== ACTIVITY ==
Please reproduce the entries exactly as they appear below, but not the pictures.

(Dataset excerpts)
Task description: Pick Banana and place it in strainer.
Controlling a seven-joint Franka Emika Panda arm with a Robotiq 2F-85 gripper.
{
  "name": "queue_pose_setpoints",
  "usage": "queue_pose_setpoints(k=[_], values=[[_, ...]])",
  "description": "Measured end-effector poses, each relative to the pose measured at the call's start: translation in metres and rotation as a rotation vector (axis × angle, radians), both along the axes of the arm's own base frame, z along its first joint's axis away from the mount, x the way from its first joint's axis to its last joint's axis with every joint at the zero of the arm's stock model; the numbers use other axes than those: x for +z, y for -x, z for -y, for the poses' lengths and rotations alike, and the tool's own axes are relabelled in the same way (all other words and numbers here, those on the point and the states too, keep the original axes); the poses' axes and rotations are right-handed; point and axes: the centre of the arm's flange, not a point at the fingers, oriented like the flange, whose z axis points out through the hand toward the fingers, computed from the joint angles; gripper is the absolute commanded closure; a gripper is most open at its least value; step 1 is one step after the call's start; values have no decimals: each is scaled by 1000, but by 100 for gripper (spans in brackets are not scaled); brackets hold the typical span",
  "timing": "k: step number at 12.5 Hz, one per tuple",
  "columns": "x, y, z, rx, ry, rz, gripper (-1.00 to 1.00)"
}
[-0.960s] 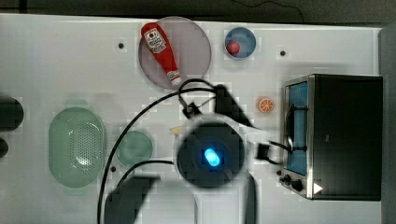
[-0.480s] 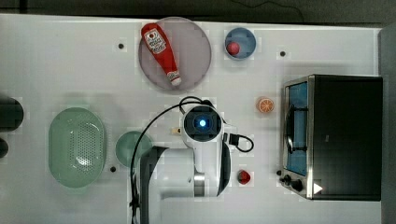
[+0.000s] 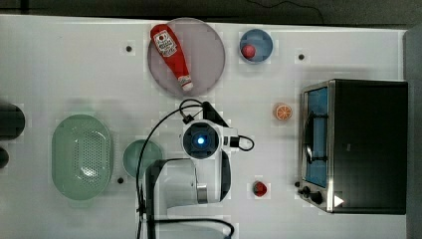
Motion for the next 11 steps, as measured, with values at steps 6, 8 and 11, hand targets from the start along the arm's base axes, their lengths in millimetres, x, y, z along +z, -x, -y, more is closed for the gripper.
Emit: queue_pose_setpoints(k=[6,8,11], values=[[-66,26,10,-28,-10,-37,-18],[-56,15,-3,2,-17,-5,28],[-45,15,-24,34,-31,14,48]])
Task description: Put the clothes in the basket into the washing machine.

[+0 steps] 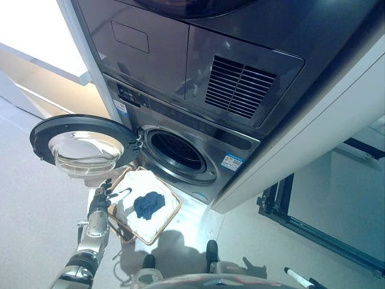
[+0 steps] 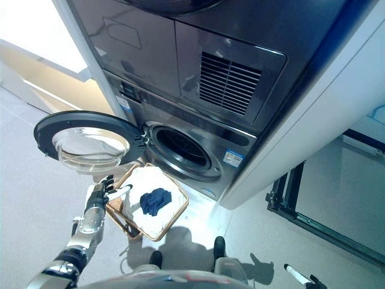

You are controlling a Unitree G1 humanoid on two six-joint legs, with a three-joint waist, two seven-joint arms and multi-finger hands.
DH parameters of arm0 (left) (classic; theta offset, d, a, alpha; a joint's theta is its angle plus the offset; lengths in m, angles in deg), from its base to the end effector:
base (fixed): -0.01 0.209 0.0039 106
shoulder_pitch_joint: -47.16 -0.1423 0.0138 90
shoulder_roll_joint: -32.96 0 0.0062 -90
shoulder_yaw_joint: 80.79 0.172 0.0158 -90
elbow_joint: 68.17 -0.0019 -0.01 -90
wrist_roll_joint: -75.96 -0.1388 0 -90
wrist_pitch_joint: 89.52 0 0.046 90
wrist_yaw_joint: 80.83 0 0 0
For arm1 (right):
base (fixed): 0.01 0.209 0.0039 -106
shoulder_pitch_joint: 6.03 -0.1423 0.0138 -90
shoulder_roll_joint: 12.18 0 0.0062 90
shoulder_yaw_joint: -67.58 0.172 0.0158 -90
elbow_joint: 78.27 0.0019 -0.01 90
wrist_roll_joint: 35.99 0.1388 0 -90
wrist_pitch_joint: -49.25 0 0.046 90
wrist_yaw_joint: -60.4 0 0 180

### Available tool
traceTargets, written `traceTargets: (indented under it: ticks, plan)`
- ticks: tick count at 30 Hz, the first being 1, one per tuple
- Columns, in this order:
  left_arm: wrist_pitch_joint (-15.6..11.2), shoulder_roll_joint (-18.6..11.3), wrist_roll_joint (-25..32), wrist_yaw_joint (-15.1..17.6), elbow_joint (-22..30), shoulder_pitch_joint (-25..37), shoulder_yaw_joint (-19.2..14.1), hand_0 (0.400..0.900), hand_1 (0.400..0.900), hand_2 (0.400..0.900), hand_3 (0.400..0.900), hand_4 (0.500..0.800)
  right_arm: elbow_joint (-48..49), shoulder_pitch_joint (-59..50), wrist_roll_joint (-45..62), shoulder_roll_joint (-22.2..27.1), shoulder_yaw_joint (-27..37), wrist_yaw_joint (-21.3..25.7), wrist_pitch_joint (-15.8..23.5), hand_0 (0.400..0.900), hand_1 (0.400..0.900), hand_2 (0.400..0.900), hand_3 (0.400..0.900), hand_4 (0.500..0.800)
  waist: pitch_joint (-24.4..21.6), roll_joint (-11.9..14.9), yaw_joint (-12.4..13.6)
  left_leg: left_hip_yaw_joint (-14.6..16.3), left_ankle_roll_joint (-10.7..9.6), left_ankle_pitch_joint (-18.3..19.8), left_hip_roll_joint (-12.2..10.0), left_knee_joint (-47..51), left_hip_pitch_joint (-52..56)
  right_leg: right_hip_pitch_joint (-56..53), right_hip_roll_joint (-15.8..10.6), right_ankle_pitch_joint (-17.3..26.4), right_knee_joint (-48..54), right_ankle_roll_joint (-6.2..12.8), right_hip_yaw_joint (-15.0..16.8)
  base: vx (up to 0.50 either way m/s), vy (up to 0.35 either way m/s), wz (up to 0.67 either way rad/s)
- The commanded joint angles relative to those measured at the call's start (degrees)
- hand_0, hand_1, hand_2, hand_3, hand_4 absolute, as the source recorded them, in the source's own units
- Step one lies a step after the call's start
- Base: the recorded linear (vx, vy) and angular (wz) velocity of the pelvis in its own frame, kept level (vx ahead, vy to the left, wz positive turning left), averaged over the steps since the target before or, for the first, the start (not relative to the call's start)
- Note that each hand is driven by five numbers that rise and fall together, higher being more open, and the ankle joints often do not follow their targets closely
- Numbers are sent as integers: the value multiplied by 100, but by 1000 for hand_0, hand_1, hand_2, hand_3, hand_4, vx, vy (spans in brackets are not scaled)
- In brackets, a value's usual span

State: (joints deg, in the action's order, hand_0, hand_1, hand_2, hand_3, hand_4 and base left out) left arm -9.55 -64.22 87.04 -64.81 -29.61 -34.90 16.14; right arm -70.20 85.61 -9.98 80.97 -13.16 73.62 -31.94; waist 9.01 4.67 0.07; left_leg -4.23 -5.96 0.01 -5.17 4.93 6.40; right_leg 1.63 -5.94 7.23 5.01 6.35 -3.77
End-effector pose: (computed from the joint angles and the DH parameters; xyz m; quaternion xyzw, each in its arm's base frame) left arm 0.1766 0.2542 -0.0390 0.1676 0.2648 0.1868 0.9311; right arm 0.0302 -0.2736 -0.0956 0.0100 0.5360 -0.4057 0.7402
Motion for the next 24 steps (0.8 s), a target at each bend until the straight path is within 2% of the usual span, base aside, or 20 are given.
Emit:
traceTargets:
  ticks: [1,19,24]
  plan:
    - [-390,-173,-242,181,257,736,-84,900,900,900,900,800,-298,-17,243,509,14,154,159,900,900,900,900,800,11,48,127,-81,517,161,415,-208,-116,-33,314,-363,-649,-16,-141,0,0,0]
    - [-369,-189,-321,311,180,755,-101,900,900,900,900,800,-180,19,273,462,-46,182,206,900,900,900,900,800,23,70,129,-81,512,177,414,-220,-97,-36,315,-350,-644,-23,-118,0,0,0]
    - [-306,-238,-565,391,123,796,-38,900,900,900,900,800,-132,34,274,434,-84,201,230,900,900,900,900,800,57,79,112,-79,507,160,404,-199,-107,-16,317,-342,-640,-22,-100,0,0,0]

== REPLY TO THE EXERCISE ==
Task description: Pick Banana and place it in strainer.
Controlling a seven-joint Franka Emika Panda arm with a Robotiq 2F-85 gripper.
{
  "name": "queue_pose_setpoints",
  "usage": "queue_pose_setpoints(k=[_], values=[[_, ...]])",
  "description": "Measured end-effector poses, each relative to the pose measured at the call's start: translation in metres and rotation as a rotation vector (axis × angle, radians), both along the axes of the arm's own base frame, z along its first joint's axis away from the mount, x the way from its first joint's axis to its last joint's axis with every joint at the zero of the arm's stock model; the numbers use other axes than those: x for +z, y for -x, z for -y, for the poses' lengths and rotations alike, and the tool's own axes are relabelled in the same way (all other words and numbers here, those on the point and the states too, keep the original axes); the poses' axes and rotations are right-handed; point and axes: the centre of the arm's flange, not a point at the fingers, oriented like the flange, whose z axis points out through the hand toward the fingers, computed from the joint angles; gripper is the absolute commanded closure; a gripper is most open at its least value; step 1 is one step after the call's start; values have no decimals: each is scaled by 1000, but by 100 for gripper (spans in brackets are not scaled); brackets hold the typical span",
  "timing": "k: step number at 12.5 Hz, one per tuple",
  "columns": "x, y, z, rx, ry, rz, gripper (-1.00 to 1.00)"
}
[-0.960s] 
[-0.480s] 
[+0.000s] 
Motion for the next 11 steps, as measured, with values at steps 6, 8 and 11, hand targets from the start along the arm's base axes, their lengths in millimetres, x, y, z along +z, -x, -y, more is closed for the gripper.
Emit: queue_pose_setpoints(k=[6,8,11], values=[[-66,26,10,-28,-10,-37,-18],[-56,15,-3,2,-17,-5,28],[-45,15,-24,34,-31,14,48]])
Task description: Put the clothes in the basket into the washing machine.

[+0 steps] 
[+0 steps] 

You are controlling a Unitree G1 humanoid on two six-joint legs, with a three-joint waist, two seven-joint arms and multi-finger hands.
DH parameters of arm0 (left) (classic; theta offset, d, a, alpha; a joint's theta is its angle plus the offset; lengths in m, angles in deg), from its base to the end effector:
base (fixed): -0.01 0.209 0.0039 106
shoulder_pitch_joint: -47.16 -0.1423 0.0138 90
shoulder_roll_joint: -32.96 0 0.0062 -90
shoulder_yaw_joint: 80.79 0.172 0.0158 -90
elbow_joint: 68.17 -0.0019 -0.01 -90
wrist_roll_joint: -75.96 -0.1388 0 -90
wrist_pitch_joint: 89.52 0 0.046 90
wrist_yaw_joint: 80.83 0 0 0
For arm1 (right):
base (fixed): 0.01 0.209 0.0039 -106
shoulder_pitch_joint: 6.03 -0.1423 0.0138 -90
shoulder_roll_joint: 12.18 0 0.0062 90
shoulder_yaw_joint: -67.58 0.172 0.0158 -90
elbow_joint: 78.27 0.0019 -0.01 90
wrist_roll_joint: 35.99 0.1388 0 -90
wrist_pitch_joint: -49.25 0 0.046 90
wrist_yaw_joint: -60.4 0 0 180

### Available tool
traceTargets, written `traceTargets: (indented under it: ticks, plan)`
- ticks: tick count at 30 Hz, the first being 1, one per tuple
- Columns, in this order:
  left_arm: wrist_pitch_joint (-15.6..11.2), shoulder_roll_joint (-18.6..11.3), wrist_roll_joint (-25..32), wrist_yaw_joint (-15.1..17.6), elbow_joint (-22..30), shoulder_pitch_joint (-25..37), shoulder_yaw_joint (-19.2..14.1), hand_0 (0.400..0.900), hand_1 (0.400..0.900), hand_2 (0.400..0.900), hand_3 (0.400..0.900), hand_4 (0.500..0.800)
  right_arm: elbow_joint (-48..49), shoulder_pitch_joint (-59..50), wrist_roll_joint (-45..62), shoulder_roll_joint (-22.2..27.1), shoulder_yaw_joint (-27..37), wrist_yaw_joint (-21.3..25.7), wrist_pitch_joint (-15.8..23.5), hand_0 (0.400..0.900), hand_1 (0.400..0.900), hand_2 (0.400..0.900), hand_3 (0.400..0.900), hand_4 (0.500..0.800)
  waist: pitch_joint (-24.4..21.6), roll_joint (-11.9..14.9), yaw_joint (-12.4..13.6)
  left_leg: left_hip_yaw_joint (-14.6..16.3), left_ankle_roll_joint (-10.7..9.6), left_ankle_pitch_joint (-18.3..19.8), left_hip_roll_joint (-12.2..10.0), left_knee_joint (-47..51), left_hip_pitch_joint (-52..56)
  right_leg: right_hip_pitch_joint (-56..53), right_hip_roll_joint (-15.8..10.6), right_ankle_pitch_joint (-17.3..26.4), right_knee_joint (-48..54), right_ankle_roll_joint (-6.2..12.8), right_hip_yaw_joint (-15.0..16.8)
  base: vx (up to 0.50 either way m/s), vy (up to 0.35 either way m/s), wz (up to 0.67 either way rad/s)
- The commanded joint angles relative to those measured at the call's start (degrees)
- hand_0, hand_1, hand_2, hand_3, hand_4 absolute, as the source recorded them, in the source's own units
- Step one lies a step after the call's start
- Base: the recorded linear (vx, vy) and angular (wz) velocity of the pelvis in its own frame, kept level (vx ahead, vy to the left, wz positive turning left), averaged over the steps since the target before or, for the first, the start (not relative to the call's start)
- Note that each hand is driven by five numbers that rise and fall together, higher being more open, and the ankle joints often do not follow their targets closely
- Numbers are sent as integers: the value multiplied by 100, but by 1000 for hand_0, hand_1, hand_2, hand_3, hand_4, vx, vy (spans in brackets are not scaled)
- In brackets, a value's usual span

State: (joints deg, in the action's order, hand_0, hand_1, hand_2, hand_3, hand_4 and base left out) left arm -9.55 -64.22 87.04 -64.81 -29.61 -34.90 16.14; right arm -70.20 85.61 -9.98 80.97 -13.16 73.62 -31.94; waist 9.01 4.67 0.07; left_leg -4.23 -5.96 0.01 -5.17 4.93 6.40; right_leg 1.63 -5.94 7.23 5.01 6.35 -3.77
End-effector pose: (computed from the joint angles and the DH parameters; xyz m; quaternion xyzw, each in its arm's base frame) left arm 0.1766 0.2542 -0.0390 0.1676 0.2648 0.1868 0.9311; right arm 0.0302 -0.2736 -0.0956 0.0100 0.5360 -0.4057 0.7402
Motion for the next 24 steps (0.8 s), a target at each bend until the straight path is within 2% of the usual span, base aside, or 20 are given.
Emit:
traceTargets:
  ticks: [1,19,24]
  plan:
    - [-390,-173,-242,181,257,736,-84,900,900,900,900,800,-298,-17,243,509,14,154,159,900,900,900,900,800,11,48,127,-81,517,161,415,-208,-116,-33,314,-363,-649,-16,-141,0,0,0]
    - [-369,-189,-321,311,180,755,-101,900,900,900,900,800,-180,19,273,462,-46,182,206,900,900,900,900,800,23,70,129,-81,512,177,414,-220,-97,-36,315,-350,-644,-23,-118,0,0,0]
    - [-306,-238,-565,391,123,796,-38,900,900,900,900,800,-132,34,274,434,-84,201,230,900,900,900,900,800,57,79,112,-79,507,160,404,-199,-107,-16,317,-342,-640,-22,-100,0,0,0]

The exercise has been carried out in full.